Puissance, sagesse, amour : jusqu’où utiliser les appropriations ?

Puissance, sagesse, amour : jusqu’où utiliser les appropriations ?

Depuis les pères de l'Eglise, on attribue aux personnes divines telle ou telle propriété. Par exemple, saint Augustin attribue au Père la mémoire, au Fils l'intelligence, et à l'Esprit Saint l'amour[1].

Au Moyen Age, Abelard durcit cette méthode en disant la puissance, c'est le Père, la sagesse, c'est le Fils, la Bonté c'est le saint Esprit, et cela de manière exclusive, de sorte par exemple que l'Esprit Saint n'ayant pas la puissance, sa divinité était mise en doute. Saint Bernard rappela que les vertus ou les opérations appartiennent aux trois personnes divines sans exclusivité d'une seule[2]. Abelard fut condamné au concile de Sens en 1140[3].

La leçon de cette controverse est qu'il ne faut pas faire d'abstraction ni de schéma abstraits ; il vaut mieux en rester aux et à une connaissance des personnes divines en tant que personnes, que l'on rencontre dans la prière.

Retenant la leçon du concile de Sens, les disciples d'Abelard acceptèrent de ne plus durcir le procédé et surtout de ne plus parler de propriété exclusive. Dès lors, le procédé ne fut plus contesté[4]. C'est toujours le même procédé logique : attribution spéciale à une personne d'une perfection, œuvre ou effet commun.

Donnons une idée de l'ampleur du procédé, désormais appelé « appropriation » :

Père

Eternité

Unité

Puissance

Cause efficiente

Fils

Beauté

Egalité

Sagesse

Cause exemplaire

Esprit

Jouissance

Harmonie

Bonté

Cause finale

Père

Création

Création

Autorité

Fils

Re-création

Mise en ordre

Loi

Esprit

Glorification

Justification ou sanctification

Juste volonté

Père

Etre de substance

Mémoire

Péché d'infirmité qui s'opposerait au Père

Fils

Forme

Connaissance

Péché d'ignorance qui s'opposerait au Fils

Esprit

Tendance

Amour

Péché de malice qui s'opposerait à l'Esprit Saint

Saint Thomas d'Aquin a réfléchi aux limites de ce procédé, qu'il trouve utile mais imparfait.

1) Saint Thomas d'Aquin explique qu'on ne peut pas démontrer la Trinité à partir des attributs, comme par exemple, puissance, sagesse et bonté[5]. Toutes les appropriations données dans les tableaux ci-dessus proviennent de la raison naturelle, et par la raison naturelle on ne peut atteindre que l'essence divine, principe de tous les êtres, mais on ne peut pas atteindre la distinction des Personnes[6].

2) Les appropriations ont une affinité avec ce que chacune des Personnes a réellement en propre (être Père, être Fils, procéder comme Esprit). Elles permettent donc de connaître les Trois Personnes, mais cette connaissance est imparfaite[7].

Saint Thomas et Saint Bonaventure condamnèrent l'utopie issue de Joachim de Flore et de son idée du rythme trinitaire de l'histoire[8].
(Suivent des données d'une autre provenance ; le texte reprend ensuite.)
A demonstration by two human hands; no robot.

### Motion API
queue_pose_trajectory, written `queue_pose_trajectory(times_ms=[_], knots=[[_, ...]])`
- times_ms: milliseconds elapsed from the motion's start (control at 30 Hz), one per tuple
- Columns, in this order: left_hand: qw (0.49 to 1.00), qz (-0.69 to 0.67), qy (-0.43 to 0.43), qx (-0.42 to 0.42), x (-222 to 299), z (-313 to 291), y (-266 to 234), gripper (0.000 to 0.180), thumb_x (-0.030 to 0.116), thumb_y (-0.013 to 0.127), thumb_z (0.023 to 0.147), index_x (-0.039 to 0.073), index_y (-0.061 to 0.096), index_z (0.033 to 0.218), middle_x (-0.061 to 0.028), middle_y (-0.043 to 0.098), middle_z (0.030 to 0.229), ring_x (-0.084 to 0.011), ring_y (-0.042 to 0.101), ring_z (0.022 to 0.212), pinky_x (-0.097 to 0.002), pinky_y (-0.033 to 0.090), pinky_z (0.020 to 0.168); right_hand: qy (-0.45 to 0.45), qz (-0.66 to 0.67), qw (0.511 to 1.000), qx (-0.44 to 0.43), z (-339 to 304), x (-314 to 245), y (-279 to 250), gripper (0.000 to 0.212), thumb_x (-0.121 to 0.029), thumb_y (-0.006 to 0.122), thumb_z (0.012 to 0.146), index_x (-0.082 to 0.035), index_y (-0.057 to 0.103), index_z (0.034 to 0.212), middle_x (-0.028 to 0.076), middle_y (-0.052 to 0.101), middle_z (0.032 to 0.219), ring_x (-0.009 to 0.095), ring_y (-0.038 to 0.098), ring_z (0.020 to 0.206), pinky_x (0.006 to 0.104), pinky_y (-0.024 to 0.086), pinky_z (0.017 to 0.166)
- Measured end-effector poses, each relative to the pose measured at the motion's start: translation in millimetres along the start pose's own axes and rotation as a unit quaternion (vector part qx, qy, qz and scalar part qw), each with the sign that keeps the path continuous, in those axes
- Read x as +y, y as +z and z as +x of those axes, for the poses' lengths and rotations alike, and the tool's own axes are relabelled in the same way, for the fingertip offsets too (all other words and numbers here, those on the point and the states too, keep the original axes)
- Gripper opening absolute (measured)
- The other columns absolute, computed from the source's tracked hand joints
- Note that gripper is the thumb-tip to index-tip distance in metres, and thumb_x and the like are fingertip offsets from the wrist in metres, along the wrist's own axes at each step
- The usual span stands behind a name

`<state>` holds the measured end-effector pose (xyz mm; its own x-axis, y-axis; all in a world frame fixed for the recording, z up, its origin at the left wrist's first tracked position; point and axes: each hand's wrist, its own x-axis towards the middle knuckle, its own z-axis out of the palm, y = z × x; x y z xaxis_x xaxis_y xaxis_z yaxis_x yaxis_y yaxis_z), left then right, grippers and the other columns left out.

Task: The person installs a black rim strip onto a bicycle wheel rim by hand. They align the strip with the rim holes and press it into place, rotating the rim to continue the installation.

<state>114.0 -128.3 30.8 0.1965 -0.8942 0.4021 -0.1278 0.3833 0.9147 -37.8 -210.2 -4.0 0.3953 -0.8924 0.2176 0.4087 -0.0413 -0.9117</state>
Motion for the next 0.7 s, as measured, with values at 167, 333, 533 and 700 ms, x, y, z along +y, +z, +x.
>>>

La vision de l'histoire en trois périodes attribuées au Père, au Fils et à l'Esprit Saint, vision inspirée de Joachim de Flore (†1202), fut une nouvelle erreur dérivée de ce procédé logique - voir article spécifique sur ce thème). Saint Thomas et surtout saint Bonaventure (†1274) condamnèrent cette utopie issue de Joachim de Flore et de son idée du rythme trinitaire de l'histoire[9].

Le récent catéchisme de l'Eglise catholique n'utilise pas les « appropriations », ni dans le chapitre concernant la Trinité (CEC 249-267), ni dans le chapitre la création de l'homme à l'image de Dieu (CEC 356-361)


[1] Cf. Saint Augustin, De Trinitate, Livre VI, etc.

[2] Cf. Saint Bernard, Traité contre quelques erreurs d'Abélard, Lettre 190 au pape Innocent II., § 5, PL 182, 1058 D

[3] Dz. S. 368, 381

[4] St Thomas d'Aquin, La Trinité, tome II, Edition de la revue des jeunes, Desclées, (Paris, Tournai, Rome) 1945. Appendice. III Les appropriations trinitaires, p. 412

[5] Cf. St Thomas d'Aquin, De Veritate, Q 10, a 13

[6] Cf. St Thomas d'Aquin, Somme Théologique, IaI Qu.32 a.1, resp

[7] Cf. St Thomas d'Aquin, Somme Théologique, Ia I Qu.39, voir surtout les articles 2, 6, 7 et 8.

[8] Cf. Benoit XVI, audience du 10 mars 2010.

[9] Cf. Benoit XVI, audience du 10 mars 2010.